[Directions for this task]:
For the entries below, repeat exactly each line starting with the one that contains "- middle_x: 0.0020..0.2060" and going on through the one that contains "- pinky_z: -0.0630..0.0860", and no others.
(Data for processing Opens)
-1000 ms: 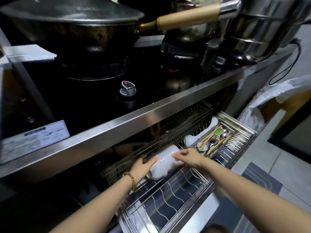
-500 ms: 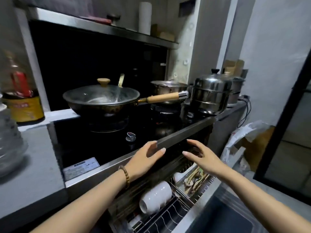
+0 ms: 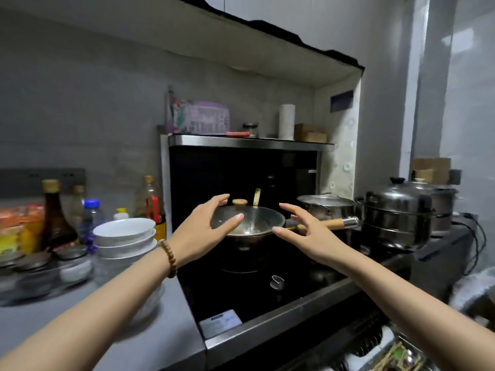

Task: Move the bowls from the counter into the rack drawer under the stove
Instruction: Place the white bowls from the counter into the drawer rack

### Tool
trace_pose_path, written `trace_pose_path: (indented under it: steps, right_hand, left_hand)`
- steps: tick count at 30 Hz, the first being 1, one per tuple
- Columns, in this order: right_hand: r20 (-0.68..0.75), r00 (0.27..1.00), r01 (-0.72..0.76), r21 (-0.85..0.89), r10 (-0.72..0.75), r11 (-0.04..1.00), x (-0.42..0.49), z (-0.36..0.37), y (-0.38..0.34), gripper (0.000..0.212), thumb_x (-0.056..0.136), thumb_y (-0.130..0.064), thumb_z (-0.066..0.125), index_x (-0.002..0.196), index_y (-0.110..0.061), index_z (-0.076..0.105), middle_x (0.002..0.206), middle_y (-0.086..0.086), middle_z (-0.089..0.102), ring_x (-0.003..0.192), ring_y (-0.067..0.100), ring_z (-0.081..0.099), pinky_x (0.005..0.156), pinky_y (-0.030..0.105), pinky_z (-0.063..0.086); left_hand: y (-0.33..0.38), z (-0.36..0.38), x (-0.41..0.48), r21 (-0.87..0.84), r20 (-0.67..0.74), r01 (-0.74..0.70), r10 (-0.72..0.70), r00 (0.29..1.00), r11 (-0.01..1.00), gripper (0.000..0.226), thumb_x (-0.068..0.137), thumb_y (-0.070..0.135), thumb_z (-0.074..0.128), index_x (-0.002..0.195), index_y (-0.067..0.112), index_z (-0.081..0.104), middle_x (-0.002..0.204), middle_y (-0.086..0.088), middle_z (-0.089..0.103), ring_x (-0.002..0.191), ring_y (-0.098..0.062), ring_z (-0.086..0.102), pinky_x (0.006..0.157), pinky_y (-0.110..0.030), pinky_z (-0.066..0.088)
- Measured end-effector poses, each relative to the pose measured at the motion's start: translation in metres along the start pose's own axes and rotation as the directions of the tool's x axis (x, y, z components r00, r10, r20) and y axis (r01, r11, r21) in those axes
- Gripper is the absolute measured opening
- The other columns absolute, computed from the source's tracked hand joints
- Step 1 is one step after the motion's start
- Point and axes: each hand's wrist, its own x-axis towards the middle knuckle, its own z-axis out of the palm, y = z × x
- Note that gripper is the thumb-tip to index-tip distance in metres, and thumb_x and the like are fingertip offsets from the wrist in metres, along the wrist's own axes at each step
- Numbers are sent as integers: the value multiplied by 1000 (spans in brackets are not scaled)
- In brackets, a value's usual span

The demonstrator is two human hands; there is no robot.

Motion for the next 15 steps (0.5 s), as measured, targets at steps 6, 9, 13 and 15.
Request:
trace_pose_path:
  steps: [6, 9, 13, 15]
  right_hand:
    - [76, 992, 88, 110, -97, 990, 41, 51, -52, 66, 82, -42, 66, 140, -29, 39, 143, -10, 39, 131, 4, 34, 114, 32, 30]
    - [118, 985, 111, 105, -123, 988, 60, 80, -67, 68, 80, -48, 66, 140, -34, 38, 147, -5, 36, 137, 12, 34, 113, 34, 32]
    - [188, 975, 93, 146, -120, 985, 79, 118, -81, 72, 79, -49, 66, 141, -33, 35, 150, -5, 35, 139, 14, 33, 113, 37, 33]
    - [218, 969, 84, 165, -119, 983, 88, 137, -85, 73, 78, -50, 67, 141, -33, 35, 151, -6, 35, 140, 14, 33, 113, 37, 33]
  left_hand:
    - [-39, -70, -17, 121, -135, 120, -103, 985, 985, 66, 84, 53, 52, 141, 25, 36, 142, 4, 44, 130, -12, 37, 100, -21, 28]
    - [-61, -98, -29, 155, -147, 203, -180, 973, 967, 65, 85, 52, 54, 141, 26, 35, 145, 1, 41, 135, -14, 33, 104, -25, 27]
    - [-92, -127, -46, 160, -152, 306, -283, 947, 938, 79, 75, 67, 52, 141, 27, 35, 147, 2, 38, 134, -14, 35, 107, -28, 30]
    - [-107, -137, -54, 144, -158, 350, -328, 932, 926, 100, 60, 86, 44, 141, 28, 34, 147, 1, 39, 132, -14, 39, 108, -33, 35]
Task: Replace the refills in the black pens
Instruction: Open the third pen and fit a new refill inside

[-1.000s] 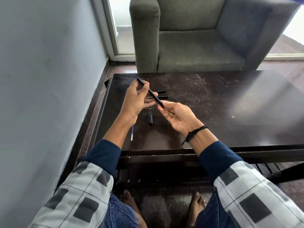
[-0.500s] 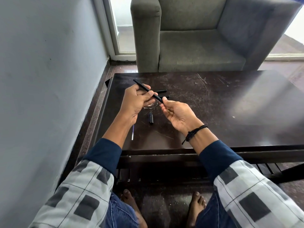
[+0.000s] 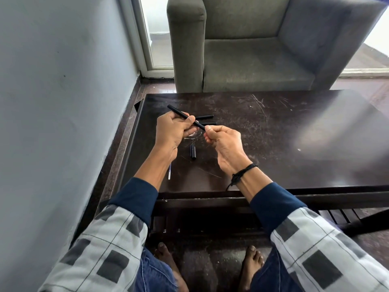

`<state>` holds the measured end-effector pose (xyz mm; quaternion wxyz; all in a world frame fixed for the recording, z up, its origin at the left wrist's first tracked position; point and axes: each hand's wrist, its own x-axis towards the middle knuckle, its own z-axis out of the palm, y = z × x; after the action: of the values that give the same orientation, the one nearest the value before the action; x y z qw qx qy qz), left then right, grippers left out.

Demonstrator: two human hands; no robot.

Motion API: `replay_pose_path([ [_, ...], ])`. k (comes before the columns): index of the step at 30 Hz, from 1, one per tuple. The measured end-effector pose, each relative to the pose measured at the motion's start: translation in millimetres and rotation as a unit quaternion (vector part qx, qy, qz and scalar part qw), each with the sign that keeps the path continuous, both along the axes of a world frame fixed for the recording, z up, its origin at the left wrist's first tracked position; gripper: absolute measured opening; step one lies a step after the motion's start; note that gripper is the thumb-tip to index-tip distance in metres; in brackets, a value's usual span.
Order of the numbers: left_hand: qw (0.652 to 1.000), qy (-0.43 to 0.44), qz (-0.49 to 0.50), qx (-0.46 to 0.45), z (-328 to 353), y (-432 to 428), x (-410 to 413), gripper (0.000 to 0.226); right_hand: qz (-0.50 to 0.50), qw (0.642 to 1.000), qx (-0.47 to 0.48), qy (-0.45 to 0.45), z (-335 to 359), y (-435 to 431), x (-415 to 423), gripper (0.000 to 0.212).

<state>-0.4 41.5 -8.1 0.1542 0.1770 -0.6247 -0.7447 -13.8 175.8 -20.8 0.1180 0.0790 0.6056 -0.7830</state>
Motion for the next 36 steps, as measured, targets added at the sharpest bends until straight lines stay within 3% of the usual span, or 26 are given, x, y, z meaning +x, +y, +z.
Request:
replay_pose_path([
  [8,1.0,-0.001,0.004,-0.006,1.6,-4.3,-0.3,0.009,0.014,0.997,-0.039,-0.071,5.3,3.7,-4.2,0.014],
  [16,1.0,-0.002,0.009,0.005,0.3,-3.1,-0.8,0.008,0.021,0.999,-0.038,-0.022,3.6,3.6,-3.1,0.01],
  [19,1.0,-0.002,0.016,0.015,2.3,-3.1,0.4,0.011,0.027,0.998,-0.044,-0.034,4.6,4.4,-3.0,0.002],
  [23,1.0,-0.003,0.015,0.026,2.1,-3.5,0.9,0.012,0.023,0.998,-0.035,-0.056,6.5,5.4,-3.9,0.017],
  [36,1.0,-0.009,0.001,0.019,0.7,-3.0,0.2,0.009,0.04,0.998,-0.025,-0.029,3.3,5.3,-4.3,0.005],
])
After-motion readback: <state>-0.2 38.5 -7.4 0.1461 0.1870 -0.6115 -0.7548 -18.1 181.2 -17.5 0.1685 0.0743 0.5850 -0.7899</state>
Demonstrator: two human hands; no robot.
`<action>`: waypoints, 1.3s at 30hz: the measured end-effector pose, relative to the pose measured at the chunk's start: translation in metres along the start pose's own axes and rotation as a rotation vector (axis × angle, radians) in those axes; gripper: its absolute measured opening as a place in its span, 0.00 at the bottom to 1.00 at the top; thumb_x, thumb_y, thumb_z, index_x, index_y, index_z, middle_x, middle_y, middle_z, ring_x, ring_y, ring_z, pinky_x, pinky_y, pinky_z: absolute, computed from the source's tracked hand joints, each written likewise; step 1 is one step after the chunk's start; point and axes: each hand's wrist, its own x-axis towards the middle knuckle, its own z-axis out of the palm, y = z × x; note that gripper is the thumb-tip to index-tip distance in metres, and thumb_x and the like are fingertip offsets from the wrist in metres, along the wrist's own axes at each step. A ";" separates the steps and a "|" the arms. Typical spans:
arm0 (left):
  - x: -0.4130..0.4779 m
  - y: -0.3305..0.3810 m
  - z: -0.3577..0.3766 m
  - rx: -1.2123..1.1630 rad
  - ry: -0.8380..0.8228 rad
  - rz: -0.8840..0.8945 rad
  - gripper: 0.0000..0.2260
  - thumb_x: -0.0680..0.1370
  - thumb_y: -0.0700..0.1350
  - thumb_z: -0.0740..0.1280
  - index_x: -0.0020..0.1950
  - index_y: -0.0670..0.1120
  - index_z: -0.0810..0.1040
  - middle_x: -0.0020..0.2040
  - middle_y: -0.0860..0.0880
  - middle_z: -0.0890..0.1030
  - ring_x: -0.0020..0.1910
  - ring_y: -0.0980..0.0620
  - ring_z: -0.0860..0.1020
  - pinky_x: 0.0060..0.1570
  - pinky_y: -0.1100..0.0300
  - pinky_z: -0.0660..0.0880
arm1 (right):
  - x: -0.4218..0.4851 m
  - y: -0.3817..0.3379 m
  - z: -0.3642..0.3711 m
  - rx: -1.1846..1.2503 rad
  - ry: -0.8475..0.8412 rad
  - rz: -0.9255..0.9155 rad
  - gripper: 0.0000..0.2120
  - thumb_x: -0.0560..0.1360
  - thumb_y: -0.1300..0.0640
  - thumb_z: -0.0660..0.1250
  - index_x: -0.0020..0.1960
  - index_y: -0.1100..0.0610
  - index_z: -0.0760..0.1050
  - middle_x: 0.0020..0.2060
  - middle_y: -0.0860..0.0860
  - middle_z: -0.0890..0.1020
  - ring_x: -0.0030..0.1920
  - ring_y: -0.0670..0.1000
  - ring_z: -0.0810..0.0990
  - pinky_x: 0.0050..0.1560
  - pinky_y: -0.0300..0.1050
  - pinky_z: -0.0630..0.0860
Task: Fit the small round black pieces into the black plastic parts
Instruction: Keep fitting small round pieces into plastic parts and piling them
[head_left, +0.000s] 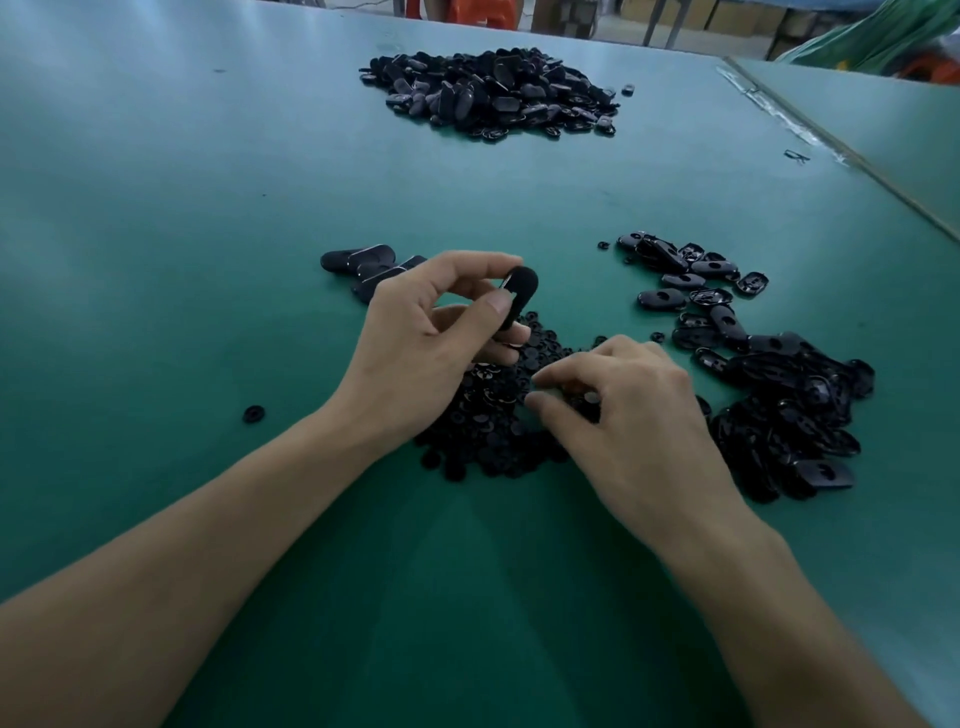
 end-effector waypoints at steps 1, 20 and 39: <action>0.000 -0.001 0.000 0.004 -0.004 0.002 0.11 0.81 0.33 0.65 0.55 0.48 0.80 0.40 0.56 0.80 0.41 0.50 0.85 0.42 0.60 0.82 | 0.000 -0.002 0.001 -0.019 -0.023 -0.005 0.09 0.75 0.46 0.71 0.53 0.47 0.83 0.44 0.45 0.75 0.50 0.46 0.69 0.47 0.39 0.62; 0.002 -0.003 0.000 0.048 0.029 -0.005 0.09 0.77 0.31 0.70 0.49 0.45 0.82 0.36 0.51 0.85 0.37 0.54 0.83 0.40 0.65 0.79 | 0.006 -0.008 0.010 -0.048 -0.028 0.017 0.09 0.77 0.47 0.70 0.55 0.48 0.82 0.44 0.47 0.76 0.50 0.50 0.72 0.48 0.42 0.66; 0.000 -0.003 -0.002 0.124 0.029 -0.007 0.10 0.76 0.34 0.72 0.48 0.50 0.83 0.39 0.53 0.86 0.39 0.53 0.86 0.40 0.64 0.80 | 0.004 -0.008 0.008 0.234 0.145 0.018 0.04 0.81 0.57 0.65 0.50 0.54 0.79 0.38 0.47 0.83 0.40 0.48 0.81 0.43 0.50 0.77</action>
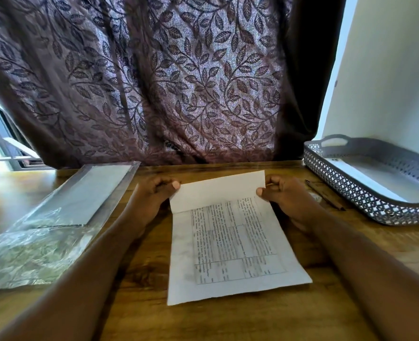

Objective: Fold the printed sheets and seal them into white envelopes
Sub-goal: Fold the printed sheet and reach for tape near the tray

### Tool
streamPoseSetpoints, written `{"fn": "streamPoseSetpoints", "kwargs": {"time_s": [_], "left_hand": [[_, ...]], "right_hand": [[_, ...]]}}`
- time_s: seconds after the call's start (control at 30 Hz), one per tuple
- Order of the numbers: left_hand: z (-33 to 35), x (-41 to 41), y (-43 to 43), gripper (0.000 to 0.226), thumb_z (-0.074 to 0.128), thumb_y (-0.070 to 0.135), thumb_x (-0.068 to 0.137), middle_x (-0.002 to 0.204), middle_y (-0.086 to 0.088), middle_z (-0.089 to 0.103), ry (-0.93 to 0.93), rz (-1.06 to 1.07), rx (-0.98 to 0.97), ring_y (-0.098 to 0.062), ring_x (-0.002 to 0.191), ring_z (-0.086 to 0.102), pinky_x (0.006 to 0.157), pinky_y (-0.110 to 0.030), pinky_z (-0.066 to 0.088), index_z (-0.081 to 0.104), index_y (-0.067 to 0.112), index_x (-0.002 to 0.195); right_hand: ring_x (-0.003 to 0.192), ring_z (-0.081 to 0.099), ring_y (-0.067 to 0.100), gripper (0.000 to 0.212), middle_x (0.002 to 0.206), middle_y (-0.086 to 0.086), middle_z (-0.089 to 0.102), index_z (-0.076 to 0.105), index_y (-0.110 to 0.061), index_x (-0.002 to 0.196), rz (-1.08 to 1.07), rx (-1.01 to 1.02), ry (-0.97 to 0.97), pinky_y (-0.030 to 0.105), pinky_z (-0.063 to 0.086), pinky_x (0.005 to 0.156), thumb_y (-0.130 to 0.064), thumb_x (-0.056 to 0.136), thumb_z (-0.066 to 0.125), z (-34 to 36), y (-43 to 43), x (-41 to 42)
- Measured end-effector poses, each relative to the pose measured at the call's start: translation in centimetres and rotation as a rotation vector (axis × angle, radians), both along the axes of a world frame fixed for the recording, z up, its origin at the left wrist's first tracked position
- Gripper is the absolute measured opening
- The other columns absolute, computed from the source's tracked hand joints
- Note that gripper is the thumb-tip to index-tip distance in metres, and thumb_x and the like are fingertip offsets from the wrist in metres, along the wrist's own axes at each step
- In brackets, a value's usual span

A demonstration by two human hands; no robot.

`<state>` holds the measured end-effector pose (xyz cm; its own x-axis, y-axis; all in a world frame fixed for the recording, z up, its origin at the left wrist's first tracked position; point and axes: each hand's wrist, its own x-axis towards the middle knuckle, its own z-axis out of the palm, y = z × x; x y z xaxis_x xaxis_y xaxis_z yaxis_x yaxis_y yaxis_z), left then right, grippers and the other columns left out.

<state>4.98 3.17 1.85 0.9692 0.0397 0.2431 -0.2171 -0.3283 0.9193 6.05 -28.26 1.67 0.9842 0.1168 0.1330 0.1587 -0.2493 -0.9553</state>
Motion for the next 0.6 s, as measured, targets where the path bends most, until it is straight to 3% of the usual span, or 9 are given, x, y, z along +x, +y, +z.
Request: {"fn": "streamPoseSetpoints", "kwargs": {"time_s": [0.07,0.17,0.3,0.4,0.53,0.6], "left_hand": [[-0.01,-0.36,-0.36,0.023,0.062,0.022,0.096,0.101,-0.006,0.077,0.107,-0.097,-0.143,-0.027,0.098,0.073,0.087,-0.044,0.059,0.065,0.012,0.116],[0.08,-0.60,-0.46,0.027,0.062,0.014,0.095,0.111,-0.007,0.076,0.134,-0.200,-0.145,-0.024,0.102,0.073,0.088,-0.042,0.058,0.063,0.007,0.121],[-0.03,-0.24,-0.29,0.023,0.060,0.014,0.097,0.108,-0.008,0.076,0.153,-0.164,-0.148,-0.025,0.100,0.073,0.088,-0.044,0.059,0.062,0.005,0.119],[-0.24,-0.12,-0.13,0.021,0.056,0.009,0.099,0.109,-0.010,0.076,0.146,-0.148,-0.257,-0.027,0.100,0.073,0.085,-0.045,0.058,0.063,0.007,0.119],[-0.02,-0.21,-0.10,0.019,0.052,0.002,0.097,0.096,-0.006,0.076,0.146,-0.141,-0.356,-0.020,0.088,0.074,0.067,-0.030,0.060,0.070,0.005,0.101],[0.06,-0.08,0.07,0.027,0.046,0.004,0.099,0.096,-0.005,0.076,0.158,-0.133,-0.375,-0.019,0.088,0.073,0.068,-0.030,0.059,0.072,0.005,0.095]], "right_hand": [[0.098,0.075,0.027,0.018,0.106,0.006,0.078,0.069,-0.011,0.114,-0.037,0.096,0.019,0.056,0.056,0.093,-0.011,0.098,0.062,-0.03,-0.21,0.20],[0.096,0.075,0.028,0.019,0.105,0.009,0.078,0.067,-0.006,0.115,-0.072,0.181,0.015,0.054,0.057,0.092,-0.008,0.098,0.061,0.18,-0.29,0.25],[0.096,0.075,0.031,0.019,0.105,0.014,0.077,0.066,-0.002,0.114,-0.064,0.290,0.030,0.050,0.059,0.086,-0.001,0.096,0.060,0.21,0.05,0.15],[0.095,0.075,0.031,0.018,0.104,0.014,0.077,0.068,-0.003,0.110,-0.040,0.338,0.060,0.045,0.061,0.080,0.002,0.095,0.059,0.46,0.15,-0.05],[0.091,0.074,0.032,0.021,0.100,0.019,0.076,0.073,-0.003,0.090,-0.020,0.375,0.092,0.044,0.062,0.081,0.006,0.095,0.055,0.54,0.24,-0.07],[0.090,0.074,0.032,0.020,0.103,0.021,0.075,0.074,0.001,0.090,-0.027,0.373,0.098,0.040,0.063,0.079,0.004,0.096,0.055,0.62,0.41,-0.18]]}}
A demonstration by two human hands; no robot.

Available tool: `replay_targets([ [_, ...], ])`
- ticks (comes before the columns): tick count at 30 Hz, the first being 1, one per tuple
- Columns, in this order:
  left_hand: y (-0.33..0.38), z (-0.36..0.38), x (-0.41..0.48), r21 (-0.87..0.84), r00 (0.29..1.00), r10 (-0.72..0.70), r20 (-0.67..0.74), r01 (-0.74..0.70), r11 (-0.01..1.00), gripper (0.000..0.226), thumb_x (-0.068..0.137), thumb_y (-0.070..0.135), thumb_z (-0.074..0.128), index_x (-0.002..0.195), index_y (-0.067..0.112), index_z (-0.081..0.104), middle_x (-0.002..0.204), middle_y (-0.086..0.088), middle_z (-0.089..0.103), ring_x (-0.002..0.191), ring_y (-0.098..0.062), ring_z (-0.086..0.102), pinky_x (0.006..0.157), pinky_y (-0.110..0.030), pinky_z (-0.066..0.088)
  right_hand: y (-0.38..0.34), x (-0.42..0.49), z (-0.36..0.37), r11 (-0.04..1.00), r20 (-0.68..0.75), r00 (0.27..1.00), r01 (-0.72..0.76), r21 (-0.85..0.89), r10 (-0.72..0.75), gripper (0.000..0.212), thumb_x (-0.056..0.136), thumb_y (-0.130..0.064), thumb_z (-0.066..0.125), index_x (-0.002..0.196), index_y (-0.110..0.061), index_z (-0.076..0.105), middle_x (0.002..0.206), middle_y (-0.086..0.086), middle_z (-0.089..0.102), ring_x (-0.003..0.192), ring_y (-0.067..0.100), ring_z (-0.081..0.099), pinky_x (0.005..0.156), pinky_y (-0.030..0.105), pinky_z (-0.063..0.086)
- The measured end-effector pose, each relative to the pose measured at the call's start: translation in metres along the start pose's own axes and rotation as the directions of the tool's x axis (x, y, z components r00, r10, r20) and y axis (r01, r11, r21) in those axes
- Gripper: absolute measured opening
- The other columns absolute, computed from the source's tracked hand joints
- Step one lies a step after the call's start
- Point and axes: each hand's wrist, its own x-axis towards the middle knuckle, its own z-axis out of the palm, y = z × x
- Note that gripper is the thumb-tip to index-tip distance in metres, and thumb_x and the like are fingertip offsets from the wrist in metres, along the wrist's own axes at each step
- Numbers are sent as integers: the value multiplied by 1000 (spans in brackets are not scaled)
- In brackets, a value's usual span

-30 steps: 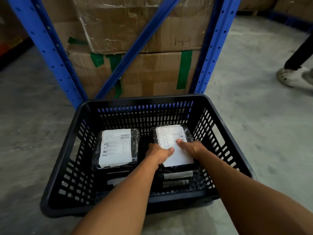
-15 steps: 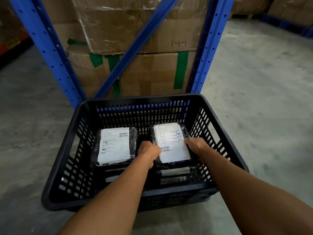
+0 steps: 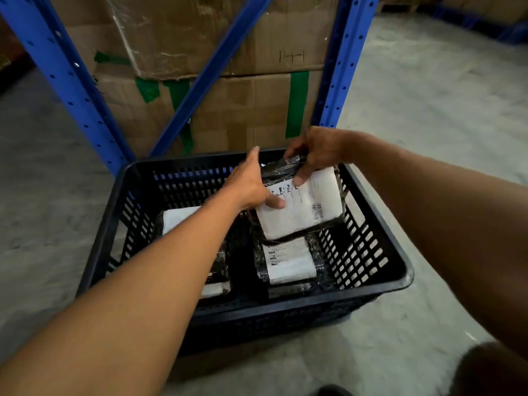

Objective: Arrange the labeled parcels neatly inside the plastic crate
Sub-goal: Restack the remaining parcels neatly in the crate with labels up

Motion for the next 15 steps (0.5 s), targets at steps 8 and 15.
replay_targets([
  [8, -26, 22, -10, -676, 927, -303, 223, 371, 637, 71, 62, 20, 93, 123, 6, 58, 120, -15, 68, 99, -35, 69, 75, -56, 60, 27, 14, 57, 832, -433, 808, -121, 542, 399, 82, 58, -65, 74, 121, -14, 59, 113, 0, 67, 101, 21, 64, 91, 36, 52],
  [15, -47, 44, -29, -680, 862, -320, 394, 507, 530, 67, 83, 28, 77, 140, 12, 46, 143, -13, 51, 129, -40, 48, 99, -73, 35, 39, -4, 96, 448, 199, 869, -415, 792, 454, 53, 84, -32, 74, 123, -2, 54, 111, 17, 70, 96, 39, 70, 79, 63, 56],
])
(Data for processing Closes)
[Answer box]:
  - middle_x: 0.0020..0.2060
  - middle_y: -0.0860..0.0860
  - middle_z: -0.0890..0.1020
  - ring_x: -0.0030..0.1920
  - ring_y: -0.0670..0.1000
  - ring_z: -0.0810..0.0990
  - pinky_x: 0.0050..0.1560
  - pinky_y: -0.0300..0.1050
  - pinky_z: -0.0630..0.0860

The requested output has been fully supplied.